## Problem details:
Your answer must be the full listing, reproduced exactly.

## Available data:
══════════════════════════════

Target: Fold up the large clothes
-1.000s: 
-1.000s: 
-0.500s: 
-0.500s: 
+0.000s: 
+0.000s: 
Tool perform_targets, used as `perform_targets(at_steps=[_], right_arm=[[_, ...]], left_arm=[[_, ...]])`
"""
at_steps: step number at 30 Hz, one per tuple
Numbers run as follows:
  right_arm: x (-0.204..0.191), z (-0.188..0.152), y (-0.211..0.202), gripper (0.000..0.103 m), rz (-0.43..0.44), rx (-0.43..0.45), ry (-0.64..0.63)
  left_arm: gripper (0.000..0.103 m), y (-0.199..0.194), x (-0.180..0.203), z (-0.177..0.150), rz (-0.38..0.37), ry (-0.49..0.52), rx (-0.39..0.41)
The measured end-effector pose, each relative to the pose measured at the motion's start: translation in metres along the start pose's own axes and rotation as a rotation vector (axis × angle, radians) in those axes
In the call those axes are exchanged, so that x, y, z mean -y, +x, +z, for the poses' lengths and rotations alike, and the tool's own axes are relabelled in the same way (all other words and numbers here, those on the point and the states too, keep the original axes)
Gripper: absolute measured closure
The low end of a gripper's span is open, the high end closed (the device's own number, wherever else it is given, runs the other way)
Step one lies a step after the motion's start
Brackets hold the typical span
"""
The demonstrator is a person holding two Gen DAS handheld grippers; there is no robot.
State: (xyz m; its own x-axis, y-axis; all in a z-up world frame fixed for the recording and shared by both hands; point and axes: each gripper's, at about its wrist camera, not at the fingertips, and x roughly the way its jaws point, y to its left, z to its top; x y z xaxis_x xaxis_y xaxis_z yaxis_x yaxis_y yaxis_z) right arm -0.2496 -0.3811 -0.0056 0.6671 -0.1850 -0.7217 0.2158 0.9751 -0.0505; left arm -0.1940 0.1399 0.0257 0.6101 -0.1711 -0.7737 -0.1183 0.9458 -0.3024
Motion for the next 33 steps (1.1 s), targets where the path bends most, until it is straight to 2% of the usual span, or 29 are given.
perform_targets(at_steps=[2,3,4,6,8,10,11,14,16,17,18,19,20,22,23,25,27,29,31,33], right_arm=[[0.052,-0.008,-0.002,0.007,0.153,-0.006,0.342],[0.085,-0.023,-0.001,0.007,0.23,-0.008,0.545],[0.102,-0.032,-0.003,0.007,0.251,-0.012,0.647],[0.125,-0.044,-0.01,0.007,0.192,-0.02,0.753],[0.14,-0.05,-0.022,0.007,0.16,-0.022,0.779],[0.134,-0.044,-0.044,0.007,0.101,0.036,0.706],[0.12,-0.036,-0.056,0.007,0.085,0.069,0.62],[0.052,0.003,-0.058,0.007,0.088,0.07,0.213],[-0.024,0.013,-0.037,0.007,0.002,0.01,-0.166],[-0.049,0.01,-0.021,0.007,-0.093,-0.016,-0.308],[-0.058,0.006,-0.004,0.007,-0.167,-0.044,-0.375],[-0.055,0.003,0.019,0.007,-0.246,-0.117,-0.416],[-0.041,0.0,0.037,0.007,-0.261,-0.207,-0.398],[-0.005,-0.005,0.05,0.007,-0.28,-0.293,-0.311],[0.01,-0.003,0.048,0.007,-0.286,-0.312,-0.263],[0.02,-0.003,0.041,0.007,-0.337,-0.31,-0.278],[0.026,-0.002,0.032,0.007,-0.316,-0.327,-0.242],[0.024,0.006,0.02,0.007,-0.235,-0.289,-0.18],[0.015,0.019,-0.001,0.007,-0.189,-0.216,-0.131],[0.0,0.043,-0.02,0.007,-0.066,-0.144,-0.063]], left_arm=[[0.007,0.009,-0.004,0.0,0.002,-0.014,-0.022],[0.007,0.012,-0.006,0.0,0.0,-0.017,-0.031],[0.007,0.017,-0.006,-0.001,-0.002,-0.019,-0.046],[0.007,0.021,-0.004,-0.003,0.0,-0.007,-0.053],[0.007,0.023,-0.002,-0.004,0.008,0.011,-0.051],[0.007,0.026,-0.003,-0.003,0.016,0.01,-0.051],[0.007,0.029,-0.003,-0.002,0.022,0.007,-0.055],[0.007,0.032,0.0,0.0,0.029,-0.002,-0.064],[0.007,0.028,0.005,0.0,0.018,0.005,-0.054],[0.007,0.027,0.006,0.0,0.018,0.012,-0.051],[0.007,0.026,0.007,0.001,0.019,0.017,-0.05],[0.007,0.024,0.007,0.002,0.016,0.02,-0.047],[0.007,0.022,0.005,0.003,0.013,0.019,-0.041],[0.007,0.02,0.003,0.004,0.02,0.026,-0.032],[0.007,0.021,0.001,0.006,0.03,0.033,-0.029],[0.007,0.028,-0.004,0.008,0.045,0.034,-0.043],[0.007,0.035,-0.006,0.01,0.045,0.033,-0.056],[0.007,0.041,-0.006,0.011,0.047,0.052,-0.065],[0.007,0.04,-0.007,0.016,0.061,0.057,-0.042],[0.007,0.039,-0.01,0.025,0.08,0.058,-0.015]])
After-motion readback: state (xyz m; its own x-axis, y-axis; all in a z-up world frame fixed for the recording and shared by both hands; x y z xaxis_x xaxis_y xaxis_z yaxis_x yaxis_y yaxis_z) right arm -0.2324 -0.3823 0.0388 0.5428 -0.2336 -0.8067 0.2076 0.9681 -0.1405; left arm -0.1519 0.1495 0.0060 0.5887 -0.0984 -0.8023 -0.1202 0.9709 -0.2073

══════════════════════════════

## Output for this exercise:
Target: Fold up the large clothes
-1.000s: 
-1.000s: 
-0.500s: 
-0.500s: 
+0.000s: 
+0.000s: 
Tool perform_targets, used as `perform_targets(at_steps=[_], right_arm=[[_, ...]], left_arm=[[_, ...]])`
"""
at_steps: step number at 30 Hz, one per tuple
Numbers run as follows:
  right_arm: x (-0.204..0.191), z (-0.188..0.152), y (-0.211..0.202), gripper (0.000..0.103 m), rz (-0.43..0.44), rx (-0.43..0.45), ry (-0.64..0.63)
  left_arm: gripper (0.000..0.103 m), y (-0.199..0.194), x (-0.180..0.203), z (-0.177..0.150), rz (-0.38..0.37), ry (-0.49..0.52), rx (-0.39..0.41)
The measured end-effector pose, each relative to the pose measured at the motion's start: translation in metres along the start pose's own axes and rotation as a rotation vector (axis × angle, radians) in those axes
In the call those axes are exchanged, so that x, y, z mean -y, +x, +z, for the poses' lengths and rotations alike, and the tool's own axes are relabelled in the same way (all other words and numbers here, those on the point and the states too, keep the original axes)
Gripper: absolute measured closure
The low end of a gripper's span is open, the high end closed (the device's own number, wherever else it is given, runs the other way)
Step one lies a step after the motion's start
Brackets hold the typical span
"""
The demonstrator is a person holding two Gen DAS handheld grippers; there is no robot.
State: (xyz m; its own x-axis, y-axis; all in a z-up world frame fixed for the recording and shared by both hands; point and axes: each gripper's, at about its wrist camera, not at the fingertips, and x roughly the way its jaws point, y to its left, z to its top; x y z xaxis_x xaxis_y xaxis_z yaxis_x yaxis_y yaxis_z) right arm -0.2496 -0.3811 -0.0056 0.6671 -0.1850 -0.7217 0.2158 0.9751 -0.0505; left arm -0.1940 0.1399 0.0257 0.6101 -0.1711 -0.7737 -0.1183 0.9458 -0.3024
Motion for the next 33 steps (1.1 s), targets where the path bends most, until it is straight to 2% of the usual span, or 29 are given.
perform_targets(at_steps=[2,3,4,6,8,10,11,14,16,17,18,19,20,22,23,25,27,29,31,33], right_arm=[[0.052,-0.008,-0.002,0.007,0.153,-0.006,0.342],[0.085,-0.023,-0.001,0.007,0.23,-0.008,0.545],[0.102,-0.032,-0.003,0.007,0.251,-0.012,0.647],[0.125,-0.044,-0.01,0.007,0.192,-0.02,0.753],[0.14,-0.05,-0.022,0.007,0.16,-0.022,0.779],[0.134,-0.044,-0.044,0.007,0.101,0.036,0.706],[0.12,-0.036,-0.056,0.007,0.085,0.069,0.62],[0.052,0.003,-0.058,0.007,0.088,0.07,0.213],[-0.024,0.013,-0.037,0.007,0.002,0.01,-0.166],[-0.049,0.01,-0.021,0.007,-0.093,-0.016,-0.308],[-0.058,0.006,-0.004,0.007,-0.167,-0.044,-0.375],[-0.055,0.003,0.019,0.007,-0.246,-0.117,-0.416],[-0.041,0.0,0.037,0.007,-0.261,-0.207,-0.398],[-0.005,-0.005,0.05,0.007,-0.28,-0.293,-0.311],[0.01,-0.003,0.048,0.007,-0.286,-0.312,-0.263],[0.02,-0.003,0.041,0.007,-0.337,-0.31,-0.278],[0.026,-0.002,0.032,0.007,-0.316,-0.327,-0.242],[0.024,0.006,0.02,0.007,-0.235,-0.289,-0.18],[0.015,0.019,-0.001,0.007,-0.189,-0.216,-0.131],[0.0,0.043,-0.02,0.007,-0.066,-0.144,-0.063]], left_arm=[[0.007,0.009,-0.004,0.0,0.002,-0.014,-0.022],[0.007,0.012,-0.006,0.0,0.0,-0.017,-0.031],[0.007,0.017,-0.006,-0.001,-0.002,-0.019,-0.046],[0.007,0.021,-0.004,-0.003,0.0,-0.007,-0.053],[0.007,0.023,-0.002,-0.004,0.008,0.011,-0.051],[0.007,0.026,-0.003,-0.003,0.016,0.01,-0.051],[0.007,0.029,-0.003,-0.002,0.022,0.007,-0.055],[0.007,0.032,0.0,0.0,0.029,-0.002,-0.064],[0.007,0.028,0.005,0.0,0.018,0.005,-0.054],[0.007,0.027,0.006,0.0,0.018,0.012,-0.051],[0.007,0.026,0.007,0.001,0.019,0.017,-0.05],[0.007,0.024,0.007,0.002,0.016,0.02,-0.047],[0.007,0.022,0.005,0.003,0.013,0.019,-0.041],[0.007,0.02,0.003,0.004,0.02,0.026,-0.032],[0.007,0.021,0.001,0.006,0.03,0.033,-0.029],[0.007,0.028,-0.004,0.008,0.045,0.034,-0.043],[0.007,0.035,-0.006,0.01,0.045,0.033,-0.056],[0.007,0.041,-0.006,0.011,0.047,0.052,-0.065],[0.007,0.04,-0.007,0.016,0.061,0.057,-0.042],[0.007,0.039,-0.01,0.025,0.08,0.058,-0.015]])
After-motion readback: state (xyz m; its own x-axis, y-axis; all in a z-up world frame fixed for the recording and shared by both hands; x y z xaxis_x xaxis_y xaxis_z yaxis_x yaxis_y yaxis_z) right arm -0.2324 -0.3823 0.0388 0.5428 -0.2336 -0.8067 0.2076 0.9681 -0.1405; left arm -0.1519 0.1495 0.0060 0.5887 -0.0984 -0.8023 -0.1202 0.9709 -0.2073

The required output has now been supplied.